*** GIVEN INFORMATION Section Begins ***
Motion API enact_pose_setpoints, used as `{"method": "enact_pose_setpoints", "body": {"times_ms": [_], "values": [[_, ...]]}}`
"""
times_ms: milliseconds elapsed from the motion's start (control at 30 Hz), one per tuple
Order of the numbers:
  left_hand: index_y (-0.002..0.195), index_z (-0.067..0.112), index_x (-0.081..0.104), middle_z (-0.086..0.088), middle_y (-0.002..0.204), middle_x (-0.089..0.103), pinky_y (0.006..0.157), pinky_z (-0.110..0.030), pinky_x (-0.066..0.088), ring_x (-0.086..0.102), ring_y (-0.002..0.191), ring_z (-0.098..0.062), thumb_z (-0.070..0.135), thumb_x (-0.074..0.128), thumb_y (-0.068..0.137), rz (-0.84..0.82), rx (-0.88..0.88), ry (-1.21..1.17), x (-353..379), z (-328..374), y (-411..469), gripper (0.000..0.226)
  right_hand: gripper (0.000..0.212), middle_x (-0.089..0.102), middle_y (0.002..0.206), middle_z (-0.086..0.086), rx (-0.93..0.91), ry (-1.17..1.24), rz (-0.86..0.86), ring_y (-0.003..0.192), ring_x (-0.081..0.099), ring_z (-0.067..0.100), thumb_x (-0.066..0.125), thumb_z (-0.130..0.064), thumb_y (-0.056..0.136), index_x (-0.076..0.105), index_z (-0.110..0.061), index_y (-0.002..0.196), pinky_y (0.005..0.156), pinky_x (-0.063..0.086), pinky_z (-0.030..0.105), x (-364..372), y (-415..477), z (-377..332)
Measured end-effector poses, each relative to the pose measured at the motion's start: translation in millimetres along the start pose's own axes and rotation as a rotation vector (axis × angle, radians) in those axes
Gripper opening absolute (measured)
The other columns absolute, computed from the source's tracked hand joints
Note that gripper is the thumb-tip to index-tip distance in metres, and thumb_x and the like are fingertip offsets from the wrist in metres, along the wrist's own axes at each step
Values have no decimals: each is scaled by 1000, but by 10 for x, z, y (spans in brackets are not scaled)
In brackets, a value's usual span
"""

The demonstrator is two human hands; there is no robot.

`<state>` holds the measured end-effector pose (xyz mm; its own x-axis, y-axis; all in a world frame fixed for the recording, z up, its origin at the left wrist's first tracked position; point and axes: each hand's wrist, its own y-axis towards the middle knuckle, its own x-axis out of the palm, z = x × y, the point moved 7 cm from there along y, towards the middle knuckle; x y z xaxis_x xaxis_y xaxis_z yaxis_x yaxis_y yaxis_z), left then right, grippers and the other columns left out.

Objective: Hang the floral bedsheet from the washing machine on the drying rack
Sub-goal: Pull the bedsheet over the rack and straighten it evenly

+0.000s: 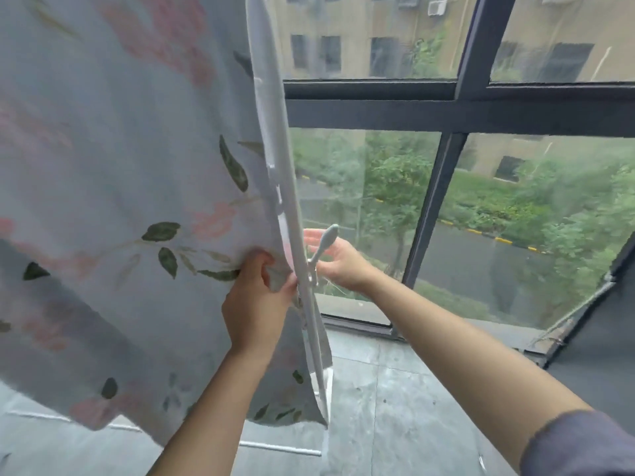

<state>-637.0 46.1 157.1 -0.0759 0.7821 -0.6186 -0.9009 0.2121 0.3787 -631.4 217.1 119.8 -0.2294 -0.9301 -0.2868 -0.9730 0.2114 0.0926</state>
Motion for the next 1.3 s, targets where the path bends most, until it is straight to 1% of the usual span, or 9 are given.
{"method": "enact_pose_setpoints", "body": {"times_ms": [100,167,233,367,533,733,1033,1167,1300], "values": [[77,28,48,5,62,46,53,-29,30,48,58,-18,35,65,81,116,-91,54,-9,76,-7,20,35,68,105,-3,-49,4,-194,100,65,9,67,0,83,63,-14,114,91,49,26,156,125,-69],[76,23,52,5,65,52,58,-27,31,49,61,-18,24,61,85,184,-152,56,-34,85,-21,12,22,65,75,-16,-67,-40,-183,72,59,-12,64,0,82,67,-20,89,71,44,10,161,164,-88],[83,17,54,6,67,54,61,-24,31,48,62,-13,15,57,87,266,-242,-42,-107,-12,-56,5,26,59,58,-20,-79,-43,-141,56,52,-15,59,2,82,63,-22,72,62,40,10,115,196,-88],[96,7,43,5,74,45,60,-20,33,44,58,0,5,44,92,459,-379,-255,-308,-245,-173,4,17,67,92,-4,-53,225,-351,83,62,5,58,-6,86,62,-17,99,82,51,26,174,205,-102],[104,5,41,10,79,46,61,-8,35,43,64,-2,10,38,97,571,-399,-161,-391,-170,-360,8,40,64,117,-5,10,397,-705,110,59,13,60,-28,86,55,-26,125,100,45,38,363,223,-3],[119,18,48,18,86,60,69,-15,41,55,73,10,18,57,92,688,-532,-65,-188,-9,-685,28,16,70,87,-10,-38,424,-802,81,63,-1,60,-5,91,61,5,103,81,49,19,383,442,33],[79,7,49,5,64,52,54,-15,35,43,65,-18,10,56,90,764,-652,199,23,341,-814,14,34,61,113,3,-121,429,-1269,109,56,14,63,0,87,58,-15,117,101,45,30,455,239,-94],[82,7,52,0,68,54,60,-27,33,48,70,-23,7,57,89,797,-669,256,27,415,-864,9,22,63,84,-9,-187,443,-1223,78,57,-4,59,6,88,62,-16,87,81,44,13,435,257,-109],[78,4,52,1,65,55,61,-26,34,47,67,-16,4,58,88,821,-654,277,71,505,-844,12,16,50,69,-2,-178,454,-1090,65,46,8,51,-1,94,52,-8,80,65,37,17,349,407,15]]}}
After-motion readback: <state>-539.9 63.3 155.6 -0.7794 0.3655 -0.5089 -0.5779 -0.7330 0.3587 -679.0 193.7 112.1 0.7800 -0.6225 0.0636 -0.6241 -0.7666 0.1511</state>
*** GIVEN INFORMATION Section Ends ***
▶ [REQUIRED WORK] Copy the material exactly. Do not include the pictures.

▶ [OUTPUT FOR THIS EXERCISE]
Motion API enact_pose_setpoints, used as `{"method": "enact_pose_setpoints", "body": {"times_ms": [_], "values": [[_, ...]]}}`
"""
times_ms: milliseconds elapsed from the motion's start (control at 30 Hz), one per tuple
Order of the numbers:
  left_hand: index_y (-0.002..0.195), index_z (-0.067..0.112), index_x (-0.081..0.104), middle_z (-0.086..0.088), middle_y (-0.002..0.204), middle_x (-0.089..0.103), pinky_y (0.006..0.157), pinky_z (-0.110..0.030), pinky_x (-0.066..0.088), ring_x (-0.086..0.102), ring_y (-0.002..0.191), ring_z (-0.098..0.062), thumb_z (-0.070..0.135), thumb_x (-0.074..0.128), thumb_y (-0.068..0.137), rz (-0.84..0.82), rx (-0.88..0.88), ry (-1.21..1.17), x (-353..379), z (-328..374), y (-411..469), gripper (0.000..0.226)
  right_hand: gripper (0.000..0.212), middle_x (-0.089..0.102), middle_y (0.002..0.206), middle_z (-0.086..0.086), rx (-0.93..0.91), ry (-1.17..1.24), rz (-0.86..0.86), ring_y (-0.003..0.192), ring_x (-0.081..0.099), ring_z (-0.067..0.100), thumb_x (-0.066..0.125), thumb_z (-0.130..0.064), thumb_y (-0.056..0.136), index_x (-0.076..0.105), index_z (-0.110..0.061), index_y (-0.002..0.196), pinky_y (0.005..0.156), pinky_x (-0.063..0.086), pinky_z (-0.030..0.105), x (-364..372), y (-415..477), z (-377..332)
Measured end-effector poses, each relative to the pose measured at the motion's start: translation in millimetres along the start pose's own axes and rotation as a rotation vector (axis × angle, radians) in those axes
Gripper opening absolute (measured)
The other columns absolute, computed from the source's tracked hand joints
Note that gripper is the thumb-tip to index-tip distance in metres, and thumb_x and the like are fingertip offsets from the wrist in metres, along the wrist's own axes at each step
Values have no decimals: each is scaled by 1000, but by 10 for x, z, y (spans in brackets are not scaled)
In brackets, a value's usual span
"""

The demonstrator is two human hands; there is no robot.

`<state>` holds the measured end-effector pose (xyz mm; its own x-axis, y-axis; all in a world frame fixed for the recording, z up, its origin at the left wrist's first tracked position; point and axes: each hand's wrist, its own y-axis towards the middle knuckle, its own x-axis out of the palm, z = x × y, the point moved 7 cm from there along y, towards the middle knuckle; x y z xaxis_x xaxis_y xaxis_z yaxis_x yaxis_y yaxis_z), left then right, grippers and the other columns left out.

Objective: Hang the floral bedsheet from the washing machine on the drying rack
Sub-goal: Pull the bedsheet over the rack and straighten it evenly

+0.000s: 

<state>-637.0 46.1 157.1 -0.0759 0.7821 -0.6186 -0.9009 0.2121 0.3787 -631.4 217.1 119.8 -0.2294 -0.9301 -0.2868 -0.9730 0.2114 0.0926</state>
Motion for the next 1.3 s, targets where the path bends most, until it is straight to 1% of the usual span, or 9 are given.
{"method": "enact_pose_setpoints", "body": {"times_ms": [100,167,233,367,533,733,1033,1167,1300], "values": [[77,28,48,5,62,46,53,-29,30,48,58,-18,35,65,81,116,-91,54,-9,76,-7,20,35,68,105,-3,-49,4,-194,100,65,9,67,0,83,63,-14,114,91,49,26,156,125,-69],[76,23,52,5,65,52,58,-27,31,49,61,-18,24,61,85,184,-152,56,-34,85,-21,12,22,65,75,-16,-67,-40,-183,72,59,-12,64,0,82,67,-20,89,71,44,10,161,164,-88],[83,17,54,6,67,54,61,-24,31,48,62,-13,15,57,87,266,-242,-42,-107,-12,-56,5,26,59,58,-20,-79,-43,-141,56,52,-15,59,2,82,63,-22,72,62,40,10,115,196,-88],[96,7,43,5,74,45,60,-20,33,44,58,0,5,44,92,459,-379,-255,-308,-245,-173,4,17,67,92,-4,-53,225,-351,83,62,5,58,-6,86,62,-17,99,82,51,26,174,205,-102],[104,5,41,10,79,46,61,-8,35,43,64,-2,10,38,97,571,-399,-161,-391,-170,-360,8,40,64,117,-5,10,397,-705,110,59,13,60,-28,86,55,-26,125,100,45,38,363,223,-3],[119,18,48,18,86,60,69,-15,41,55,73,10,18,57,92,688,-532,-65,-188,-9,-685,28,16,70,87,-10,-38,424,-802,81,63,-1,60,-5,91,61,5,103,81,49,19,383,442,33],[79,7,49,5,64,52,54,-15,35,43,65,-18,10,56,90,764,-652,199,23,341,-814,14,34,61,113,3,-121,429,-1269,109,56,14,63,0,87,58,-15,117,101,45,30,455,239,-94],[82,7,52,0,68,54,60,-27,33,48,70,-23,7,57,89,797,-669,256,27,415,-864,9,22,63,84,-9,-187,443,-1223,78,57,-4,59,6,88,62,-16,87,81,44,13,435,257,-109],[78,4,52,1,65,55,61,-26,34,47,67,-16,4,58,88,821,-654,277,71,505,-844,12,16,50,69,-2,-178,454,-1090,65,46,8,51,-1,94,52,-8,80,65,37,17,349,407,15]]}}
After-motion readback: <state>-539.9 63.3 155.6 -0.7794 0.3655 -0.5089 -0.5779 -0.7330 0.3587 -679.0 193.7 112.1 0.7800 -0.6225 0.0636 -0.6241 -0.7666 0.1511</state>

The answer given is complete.